The Terraform code is publicly available here: https://github.com/mowen/foundryvtt-azure/tree/main/terraform
Circle CI Workflows
The Circle CI config.yml defines two workflows:
deploy-foundry- to provision the Foundry Container Groupdestroy-foundry- to destroy the Foundry Container Group
So you run deploy-foundry before starting your game, and then once it is finished you run destroy-foundry to destroy the compute resources and save costs.

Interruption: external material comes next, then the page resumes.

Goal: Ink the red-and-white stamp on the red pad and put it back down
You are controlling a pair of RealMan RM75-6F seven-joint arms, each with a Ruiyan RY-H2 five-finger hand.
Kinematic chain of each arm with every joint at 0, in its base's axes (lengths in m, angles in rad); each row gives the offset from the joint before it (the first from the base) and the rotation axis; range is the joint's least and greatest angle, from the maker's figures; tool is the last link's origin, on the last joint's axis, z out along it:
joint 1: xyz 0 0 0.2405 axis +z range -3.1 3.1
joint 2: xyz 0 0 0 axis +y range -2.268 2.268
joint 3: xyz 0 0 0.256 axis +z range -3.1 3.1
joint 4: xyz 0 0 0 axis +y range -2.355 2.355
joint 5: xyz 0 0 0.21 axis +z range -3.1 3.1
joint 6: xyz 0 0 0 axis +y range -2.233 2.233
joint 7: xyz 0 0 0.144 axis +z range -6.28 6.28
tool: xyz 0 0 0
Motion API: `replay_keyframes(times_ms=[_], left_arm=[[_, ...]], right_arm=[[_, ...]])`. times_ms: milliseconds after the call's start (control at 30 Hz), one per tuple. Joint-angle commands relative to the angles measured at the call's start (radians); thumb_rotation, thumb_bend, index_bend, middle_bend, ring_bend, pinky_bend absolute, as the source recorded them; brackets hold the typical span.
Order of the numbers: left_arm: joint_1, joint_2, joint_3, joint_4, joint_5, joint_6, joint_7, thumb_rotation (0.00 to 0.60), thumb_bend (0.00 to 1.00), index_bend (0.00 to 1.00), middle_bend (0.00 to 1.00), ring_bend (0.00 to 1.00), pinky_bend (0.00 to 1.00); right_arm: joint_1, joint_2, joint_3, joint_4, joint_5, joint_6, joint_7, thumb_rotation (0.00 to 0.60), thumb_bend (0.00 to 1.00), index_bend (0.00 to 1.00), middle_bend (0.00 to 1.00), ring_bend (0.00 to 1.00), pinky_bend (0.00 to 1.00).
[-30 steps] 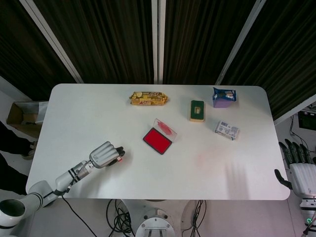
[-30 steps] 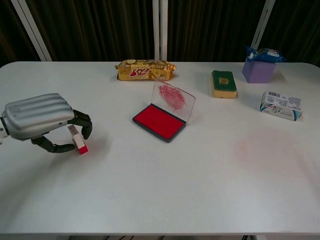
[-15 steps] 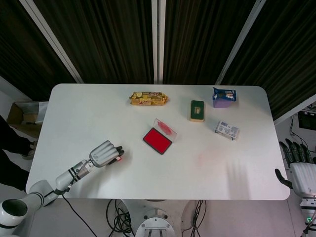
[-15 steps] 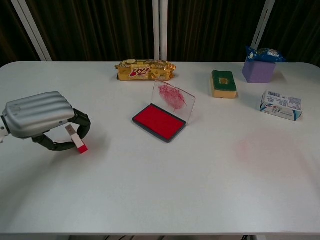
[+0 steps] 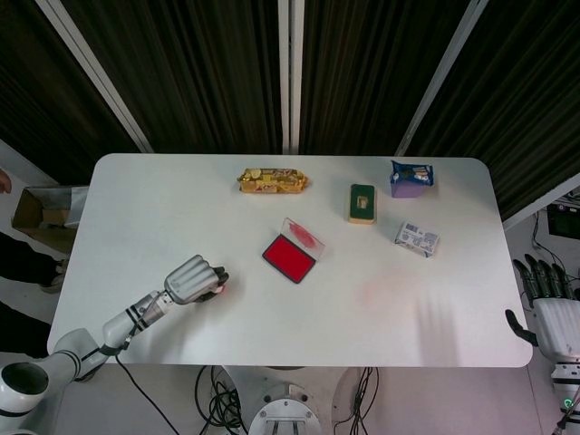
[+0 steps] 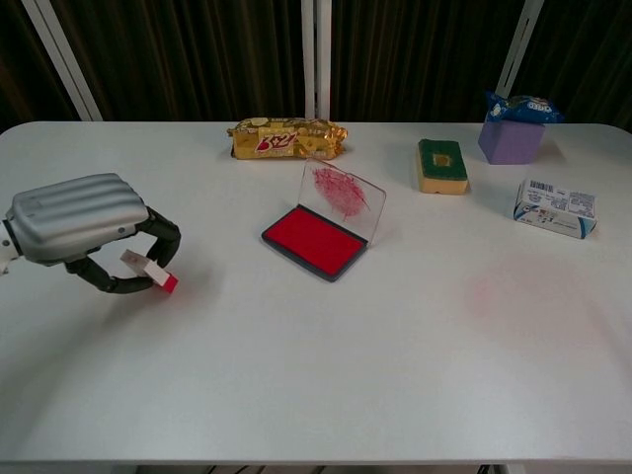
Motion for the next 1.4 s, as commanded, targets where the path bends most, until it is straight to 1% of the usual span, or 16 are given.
replay_keyframes(times_ms=[33, 100, 233, 333, 467, 600, 733, 967, 1100, 1233, 1400], left_arm=[[-0.038, 0.069, -0.028, -0.132, -0.06, -0.09, -0.084, 0.6, 0.38, 0.6, 0.57, 1.0, 1.0], [-0.068, 0.109, -0.047, -0.209, -0.087, -0.144, -0.1, 0.6, 0.39, 0.6, 0.57, 1.0, 1.0], [-0.129, 0.147, -0.092, -0.297, -0.128, -0.233, -0.082, 0.6, 0.4, 0.6, 0.57, 1.0, 1.0], [-0.181, 0.148, -0.142, -0.341, -0.172, -0.309, -0.052, 0.6, 0.41, 0.6, 0.57, 1.0, 1.0], [-0.248, 0.116, -0.205, -0.363, -0.229, -0.4, 0.003, 0.6, 0.42, 0.6, 0.57, 1.0, 1.0], [-0.299, 0.071, -0.244, -0.346, -0.269, -0.468, 0.046, 0.6, 0.42, 0.6, 0.57, 1.0, 1.0], [-0.344, 0.019, -0.273, -0.311, -0.32, -0.544, 0.059, 0.6, 0.42, 0.6, 0.57, 1.0, 1.0], [-0.417, -0.066, -0.318, -0.23, -0.37, -0.604, 0.124, 0.6, 0.43, 0.6, 0.58, 1.0, 1.0], [-0.448, -0.112, -0.339, -0.182, -0.418, -0.654, 0.166, 0.6, 0.43, 0.6, 0.58, 1.0, 1.0], [-0.464, -0.141, -0.34, -0.136, -0.444, -0.69, 0.171, 0.6, 0.44, 0.6, 0.57, 1.0, 1.0], [-0.465, -0.168, -0.336, -0.086, -0.459, -0.697, 0.168, 0.6, 0.44, 0.6, 0.58, 1.0, 1.0]], right_arm=[[0.0, -0.001, 0.0, 0.001, 0.0, -0.001, 0.002, 0.6, 0.24, 0.0, 0.0, 0.0, 0.0], [0.001, -0.003, 0.0, 0.003, -0.001, -0.002, 0.003, 0.6, 0.24, 0.0, 0.0, 0.0, 0.0], [0.002, -0.009, -0.002, 0.005, -0.003, -0.004, 0.006, 0.6, 0.24, 0.0, 0.0, 0.0, 0.0], [0.003, -0.014, -0.002, 0.009, -0.004, -0.004, 0.006, 0.6, 0.24, 0.0, 0.0, 0.0, 0.0], [0.006, -0.017, -0.002, 0.009, -0.004, -0.007, 0.005, 0.6, 0.24, 0.0, 0.0, 0.0, 0.0], [0.003, -0.014, -0.002, 0.004, -0.006, 0.0, 0.001, 0.6, 0.24, 0.0, 0.0, 0.0, 0.0], [-0.002, -0.011, -0.002, 0.007, 0.002, 0.001, 0.005, 0.6, 0.24, 0.0, 0.0, 0.0, 0.0], [0.0, -0.02, -0.005, 0.014, 0.0, -0.006, 0.007, 0.6, 0.24, 0.0, 0.0, 0.0, 0.0], [-0.003, -0.02, -0.004, 0.015, -0.003, 0.004, 0.005, 0.6, 0.25, 0.0, 0.0, 0.0, 0.0], [-0.008, -0.017, -0.003, 0.02, 0.004, 0.006, 0.014, 0.6, 0.25, 0.0, 0.0, 0.0, 0.0], [-0.012, -0.016, -0.002, 0.029, 0.011, 0.006, 0.023, 0.6, 0.25, 0.0, 0.0, 0.0, 0.0]])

# Use the latest 2.1 version of CircleCI pipeline process engine.
# See: https://circleci.com/docs/2.0/configuration-reference
version: 2.1
orbs:
terraform: circleci/terraform@3.2.0
jobs:
terraform-plan:
docker:
- image: cimg/azure:2023.03
steps:
- checkout
- terraform/init:
path: terraform
- terraform/plan:
path: terraform
terraform-apply:
docker:
- image: cimg/azure:2023.03
steps:
- checkout
- terraform/init:
path: terraform
- terraform/apply:
path: terraform
terraform-destroy-foundry:
docker:
- image: cimg/azure:2023.03
steps:
- checkout
- terraform/init:
path: terraform
- run: rm terraform/foundry.tf
- terraform/apply:
path: terraform
workflows:
deploy-foundry:
jobs:
- terraform-plan
- hold:
type: approval
requires:
- terraform-plan
- terraform-apply:
requires:
- hold
destroy-foundry:
jobs:
- hold:
type: approval
- terraform-destroy-foundry:
requires:
- holdNot the - run: rm terraform/foundry.tf line which removes the foundry.tf file prior to the terraform apply in the terraform-destroy-foundry job.
Final Circle CI Pipeline
The pipeline in the Circle CI UI should look like this:
Both the terraform-apply in deploy-foundry and the terraform-destroy-foundry in destroy-foundry have a hold step before them, so you can via the Terraform plan in the UI and confirm it is as expected before proceeding.
So with this simple pipeline I can deploy my Foundry instance when I want to run a game, and destroy it straight after, all via the Circle CI web UI.